▼
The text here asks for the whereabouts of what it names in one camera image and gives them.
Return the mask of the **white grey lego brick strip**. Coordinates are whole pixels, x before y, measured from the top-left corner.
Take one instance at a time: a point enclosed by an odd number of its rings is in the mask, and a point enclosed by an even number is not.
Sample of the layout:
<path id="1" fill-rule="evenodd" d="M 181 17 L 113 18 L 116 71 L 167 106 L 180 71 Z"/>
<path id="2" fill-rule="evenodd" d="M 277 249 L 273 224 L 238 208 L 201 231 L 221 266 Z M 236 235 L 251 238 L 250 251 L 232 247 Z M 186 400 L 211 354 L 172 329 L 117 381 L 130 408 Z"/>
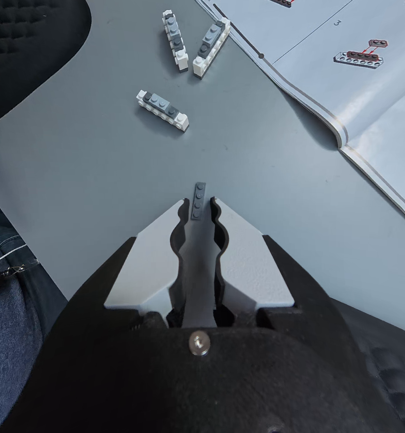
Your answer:
<path id="1" fill-rule="evenodd" d="M 180 73 L 186 72 L 189 69 L 188 54 L 184 46 L 183 38 L 178 27 L 175 14 L 168 9 L 162 13 L 162 23 L 171 47 L 174 61 Z"/>
<path id="2" fill-rule="evenodd" d="M 147 111 L 160 117 L 169 124 L 185 132 L 189 127 L 189 119 L 186 114 L 180 112 L 169 101 L 155 93 L 140 90 L 136 96 L 138 103 Z"/>
<path id="3" fill-rule="evenodd" d="M 212 24 L 202 39 L 197 57 L 193 60 L 193 73 L 200 80 L 205 76 L 231 31 L 231 21 L 223 17 Z"/>

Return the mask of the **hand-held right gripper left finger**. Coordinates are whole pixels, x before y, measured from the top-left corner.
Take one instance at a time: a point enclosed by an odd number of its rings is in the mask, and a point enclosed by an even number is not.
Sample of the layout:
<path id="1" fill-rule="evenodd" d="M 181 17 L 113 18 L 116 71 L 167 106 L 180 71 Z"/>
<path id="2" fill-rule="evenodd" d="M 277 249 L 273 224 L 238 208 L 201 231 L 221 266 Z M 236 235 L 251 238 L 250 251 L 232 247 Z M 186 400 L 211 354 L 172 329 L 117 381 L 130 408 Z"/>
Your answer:
<path id="1" fill-rule="evenodd" d="M 136 236 L 105 308 L 133 309 L 141 316 L 156 312 L 166 326 L 180 326 L 185 294 L 179 250 L 188 219 L 189 200 L 181 199 Z"/>

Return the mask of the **black quilted wrist rest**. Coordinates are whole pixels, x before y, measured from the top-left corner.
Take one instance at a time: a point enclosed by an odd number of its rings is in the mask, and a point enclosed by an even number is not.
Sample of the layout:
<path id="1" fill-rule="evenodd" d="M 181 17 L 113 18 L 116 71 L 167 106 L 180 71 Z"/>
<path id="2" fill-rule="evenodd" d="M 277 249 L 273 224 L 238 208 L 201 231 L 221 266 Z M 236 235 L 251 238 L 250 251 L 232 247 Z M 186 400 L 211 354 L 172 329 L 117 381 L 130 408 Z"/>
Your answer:
<path id="1" fill-rule="evenodd" d="M 0 118 L 75 56 L 91 23 L 84 0 L 0 0 Z"/>
<path id="2" fill-rule="evenodd" d="M 365 357 L 373 385 L 405 432 L 405 330 L 332 299 Z"/>

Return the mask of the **dark grey lego plate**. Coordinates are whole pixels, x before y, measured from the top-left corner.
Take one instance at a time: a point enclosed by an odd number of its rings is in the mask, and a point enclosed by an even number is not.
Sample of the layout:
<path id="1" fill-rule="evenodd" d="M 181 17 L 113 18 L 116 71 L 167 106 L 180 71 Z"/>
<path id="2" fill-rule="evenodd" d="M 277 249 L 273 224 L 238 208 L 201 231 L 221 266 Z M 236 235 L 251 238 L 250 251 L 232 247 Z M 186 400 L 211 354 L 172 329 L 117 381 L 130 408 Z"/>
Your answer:
<path id="1" fill-rule="evenodd" d="M 197 182 L 194 189 L 191 219 L 201 220 L 204 211 L 205 182 Z"/>

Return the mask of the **lego instruction booklet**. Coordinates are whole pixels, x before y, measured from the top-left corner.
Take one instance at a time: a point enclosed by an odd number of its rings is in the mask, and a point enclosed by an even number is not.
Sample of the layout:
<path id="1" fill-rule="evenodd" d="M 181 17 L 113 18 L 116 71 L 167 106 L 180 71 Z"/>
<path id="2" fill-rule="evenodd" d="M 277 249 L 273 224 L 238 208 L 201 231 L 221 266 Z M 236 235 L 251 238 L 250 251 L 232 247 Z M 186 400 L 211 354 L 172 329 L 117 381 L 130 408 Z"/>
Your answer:
<path id="1" fill-rule="evenodd" d="M 197 1 L 405 214 L 405 1 Z"/>

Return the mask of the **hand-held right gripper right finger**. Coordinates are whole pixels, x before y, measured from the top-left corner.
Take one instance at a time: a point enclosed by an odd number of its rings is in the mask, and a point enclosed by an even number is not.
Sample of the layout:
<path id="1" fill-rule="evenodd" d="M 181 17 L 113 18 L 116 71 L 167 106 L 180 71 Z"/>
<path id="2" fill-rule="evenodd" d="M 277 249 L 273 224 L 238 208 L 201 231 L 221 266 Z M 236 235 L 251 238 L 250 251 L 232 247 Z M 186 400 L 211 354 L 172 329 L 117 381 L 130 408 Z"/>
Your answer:
<path id="1" fill-rule="evenodd" d="M 240 314 L 254 316 L 260 308 L 292 307 L 295 303 L 270 253 L 263 234 L 219 198 L 210 199 L 215 262 L 214 319 L 230 327 Z"/>

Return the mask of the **person's blue jeans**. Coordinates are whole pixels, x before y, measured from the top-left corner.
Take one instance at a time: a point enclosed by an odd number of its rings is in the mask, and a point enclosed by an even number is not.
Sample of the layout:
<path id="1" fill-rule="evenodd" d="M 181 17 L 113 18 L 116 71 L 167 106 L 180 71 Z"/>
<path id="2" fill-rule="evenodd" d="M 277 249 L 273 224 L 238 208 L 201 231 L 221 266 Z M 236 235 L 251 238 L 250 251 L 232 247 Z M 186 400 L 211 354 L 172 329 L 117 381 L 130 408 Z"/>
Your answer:
<path id="1" fill-rule="evenodd" d="M 26 263 L 36 258 L 32 251 L 23 246 L 25 242 L 0 209 L 0 256 L 9 253 L 0 260 L 0 271 L 11 266 Z M 25 272 L 4 279 L 4 285 L 14 286 L 31 306 L 35 306 L 38 315 L 59 315 L 67 300 L 41 264 Z"/>
▲
- Your assignment:
When copying the entries, drop the images and keep every line exact.

- Written response:
The text here asks for the whereabouts of what it names in one camera image and gives them.
Return the mask of the **white grey lego brick strip**. Coordinates are whole pixels, x before y, measured from the top-left corner.
Take one instance at a time: a point enclosed by an odd number of its rings is in the mask, and a point enclosed by an even number is not.
Sample of the layout:
<path id="1" fill-rule="evenodd" d="M 181 17 L 113 18 L 116 71 L 167 106 L 180 71 Z"/>
<path id="2" fill-rule="evenodd" d="M 277 249 L 273 224 L 238 208 L 201 231 L 221 266 Z M 236 235 L 251 238 L 250 251 L 232 247 Z M 186 400 L 211 354 L 172 329 L 117 381 L 130 408 Z"/>
Your answer:
<path id="1" fill-rule="evenodd" d="M 180 73 L 186 72 L 189 69 L 188 54 L 184 46 L 183 38 L 178 27 L 175 14 L 168 9 L 162 13 L 162 23 L 171 47 L 174 61 Z"/>
<path id="2" fill-rule="evenodd" d="M 147 111 L 160 117 L 169 124 L 185 132 L 189 127 L 189 119 L 186 114 L 180 112 L 169 101 L 155 93 L 140 90 L 136 96 L 138 103 Z"/>
<path id="3" fill-rule="evenodd" d="M 212 24 L 202 39 L 197 57 L 193 60 L 193 73 L 200 80 L 205 76 L 231 31 L 231 21 L 223 17 Z"/>

Return the mask of the **hand-held right gripper left finger**. Coordinates are whole pixels, x before y, measured from the top-left corner.
Take one instance at a time: a point enclosed by an odd number of its rings is in the mask, and a point enclosed by an even number is not.
Sample of the layout:
<path id="1" fill-rule="evenodd" d="M 181 17 L 113 18 L 116 71 L 167 106 L 180 71 Z"/>
<path id="2" fill-rule="evenodd" d="M 277 249 L 273 224 L 238 208 L 201 231 L 221 266 Z M 236 235 L 251 238 L 250 251 L 232 247 Z M 186 400 L 211 354 L 172 329 L 117 381 L 130 408 Z"/>
Your answer:
<path id="1" fill-rule="evenodd" d="M 136 236 L 105 308 L 133 309 L 141 316 L 156 312 L 166 326 L 180 326 L 185 294 L 179 250 L 188 219 L 189 200 L 181 199 Z"/>

Return the mask of the **black quilted wrist rest**. Coordinates are whole pixels, x before y, measured from the top-left corner.
Take one instance at a time: a point enclosed by an odd number of its rings is in the mask, and a point enclosed by an even number is not.
Sample of the layout:
<path id="1" fill-rule="evenodd" d="M 181 17 L 113 18 L 116 71 L 167 106 L 180 71 Z"/>
<path id="2" fill-rule="evenodd" d="M 277 249 L 273 224 L 238 208 L 201 231 L 221 266 Z M 236 235 L 251 238 L 250 251 L 232 247 Z M 186 400 L 211 354 L 172 329 L 117 381 L 130 408 Z"/>
Your answer:
<path id="1" fill-rule="evenodd" d="M 0 118 L 75 56 L 91 23 L 84 0 L 0 0 Z"/>
<path id="2" fill-rule="evenodd" d="M 365 357 L 373 385 L 405 432 L 405 330 L 332 299 Z"/>

Return the mask of the **dark grey lego plate**. Coordinates are whole pixels, x before y, measured from the top-left corner.
Take one instance at a time: a point enclosed by an odd number of its rings is in the mask, and a point enclosed by an even number is not.
Sample of the layout:
<path id="1" fill-rule="evenodd" d="M 181 17 L 113 18 L 116 71 L 167 106 L 180 71 Z"/>
<path id="2" fill-rule="evenodd" d="M 277 249 L 273 224 L 238 208 L 201 231 L 221 266 Z M 236 235 L 251 238 L 250 251 L 232 247 Z M 186 400 L 211 354 L 172 329 L 117 381 L 130 408 Z"/>
Your answer:
<path id="1" fill-rule="evenodd" d="M 197 182 L 194 189 L 191 219 L 201 220 L 204 211 L 205 182 Z"/>

Return the mask of the **lego instruction booklet**. Coordinates are whole pixels, x before y, measured from the top-left corner.
Take one instance at a time: a point enclosed by an odd number of its rings is in the mask, and a point enclosed by an even number is not.
Sample of the layout:
<path id="1" fill-rule="evenodd" d="M 181 17 L 113 18 L 116 71 L 167 106 L 180 71 Z"/>
<path id="2" fill-rule="evenodd" d="M 277 249 L 273 224 L 238 208 L 201 231 L 221 266 Z M 236 235 L 251 238 L 250 251 L 232 247 Z M 186 400 L 211 354 L 172 329 L 117 381 L 130 408 Z"/>
Your answer:
<path id="1" fill-rule="evenodd" d="M 197 1 L 405 214 L 405 1 Z"/>

Return the mask of the **hand-held right gripper right finger**. Coordinates are whole pixels, x before y, measured from the top-left corner.
Take one instance at a time: a point enclosed by an odd number of its rings is in the mask, and a point enclosed by an even number is not.
Sample of the layout:
<path id="1" fill-rule="evenodd" d="M 181 17 L 113 18 L 116 71 L 167 106 L 180 71 Z"/>
<path id="2" fill-rule="evenodd" d="M 277 249 L 273 224 L 238 208 L 201 231 L 221 266 Z M 236 235 L 251 238 L 250 251 L 232 247 Z M 186 400 L 211 354 L 172 329 L 117 381 L 130 408 Z"/>
Your answer:
<path id="1" fill-rule="evenodd" d="M 240 314 L 254 316 L 260 308 L 292 307 L 295 303 L 270 253 L 263 234 L 219 198 L 210 199 L 215 262 L 214 319 L 230 327 Z"/>

Return the mask of the **person's blue jeans**. Coordinates are whole pixels, x before y, measured from the top-left corner.
Take one instance at a time: a point enclosed by an odd number of its rings is in the mask, and a point enclosed by an even number is not.
Sample of the layout:
<path id="1" fill-rule="evenodd" d="M 181 17 L 113 18 L 116 71 L 167 106 L 180 71 Z"/>
<path id="2" fill-rule="evenodd" d="M 277 249 L 273 224 L 238 208 L 201 231 L 221 266 Z M 236 235 L 251 238 L 250 251 L 232 247 Z M 186 400 L 211 354 L 172 329 L 117 381 L 130 408 Z"/>
Your answer:
<path id="1" fill-rule="evenodd" d="M 26 263 L 36 258 L 32 251 L 23 246 L 25 242 L 0 209 L 0 256 L 9 253 L 0 260 L 0 271 L 11 266 Z M 25 272 L 4 279 L 4 285 L 14 286 L 31 306 L 35 306 L 38 315 L 59 315 L 67 300 L 41 264 Z"/>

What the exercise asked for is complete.